Tayeb Hyderally chose the field of employment law because of its great diversity. Ty Hyderally works diligently to protect employees and employers from participating in or being the target of discriminatory practices in the workplace. Many times it can be difficult to prove that an employer’s action was retaliatory or discriminatory in nature; but companies must be ready to defend these types of claims from those who are familiar with employment law. Cases like EEOC v The Boeing Company cause companies to pay a little more attention to some of the practices going on in the business. When discriminatory or retaliatory actions occur expert lawyers such as Ty Hyderally are ready to present the employment law case before the courts.
Antonia Castron was an employee at The Boeing Company. After she complained of being in a hostile work environment she was suddenly transferred to a different work group and only two months later she was terminated. One of her co-workers verified that Ms. Castron’s supervisor was known to make frequent derogatory and demeaning remarks about women in general. Although the bulk of these derogatory comments were not specifically aimed at Ms. Castron, the courts deemed that there was enough to inference to consider it discriminatory in nature.
The court considered Boeing’s actions as they stated that they had legitimate reasons, non-discriminatory reasons to transfer and eventually terminate Ms. Castron. They cited that she had requested a transfer and that she had low RIF scores. But the Ninth Circuit Court decided that there was enough evidence for the case to go to trial. Ms. Castron’s lawyers stated that Castron was transferred instead of the male co-worker she had complaints about; and it was possible that she was moved into a job that was known to the less secure with the intent of eliminating the position at a later date. They deemed this could certainly have been motivated by discriminatory or retaliatory intent, or both.
There was much evidence that caused Ms. Castron’s transfer to be questionable including no other engineers being transferred to that particular department and her supervisors had previously refused her a transfer and then promised to transfer her to the department she had requested without following through. They also told her that her RIF scores would not be evaluated during her period of training. The Courts found that the RIF evaluation scores that supposedly led to her termination were pre-textual. Several employees gave testimony to the fact that Ms. Castron’s former evaluations were ignored and supervisors only considered the ones which were given during the two month’s training she underwent.

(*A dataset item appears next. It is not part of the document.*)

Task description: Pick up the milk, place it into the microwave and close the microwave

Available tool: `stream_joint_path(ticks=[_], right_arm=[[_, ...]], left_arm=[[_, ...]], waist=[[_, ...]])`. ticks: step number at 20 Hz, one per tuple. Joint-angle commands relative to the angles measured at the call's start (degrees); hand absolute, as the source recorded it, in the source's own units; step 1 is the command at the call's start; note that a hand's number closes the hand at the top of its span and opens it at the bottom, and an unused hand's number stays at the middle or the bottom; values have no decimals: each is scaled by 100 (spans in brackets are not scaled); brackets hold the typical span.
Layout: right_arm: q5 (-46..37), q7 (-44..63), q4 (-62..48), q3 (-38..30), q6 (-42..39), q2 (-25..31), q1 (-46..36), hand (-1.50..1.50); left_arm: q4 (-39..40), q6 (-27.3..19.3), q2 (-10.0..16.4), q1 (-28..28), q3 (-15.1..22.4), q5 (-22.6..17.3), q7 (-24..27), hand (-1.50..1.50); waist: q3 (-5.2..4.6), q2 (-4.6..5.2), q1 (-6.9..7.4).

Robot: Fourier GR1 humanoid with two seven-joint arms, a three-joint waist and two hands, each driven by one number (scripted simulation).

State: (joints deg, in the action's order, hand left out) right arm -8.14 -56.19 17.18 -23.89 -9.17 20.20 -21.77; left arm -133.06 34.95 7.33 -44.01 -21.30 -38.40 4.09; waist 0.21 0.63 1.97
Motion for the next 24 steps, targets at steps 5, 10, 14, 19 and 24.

Although the company cited RIF evaluation scores as part of the reason for termination, since Ms. Castron had previously complained about harassment and discrimination these were not enough to keep the EEOC from launching a suit against the employer. Retaliation lawsuits are sure to occur even though it seemed as though the company had followed proper procedures to eliminate Ms. Castron. Employment law is in place to protect employees from these types of retaliatory and discriminatory practices, even though cleverly disguised.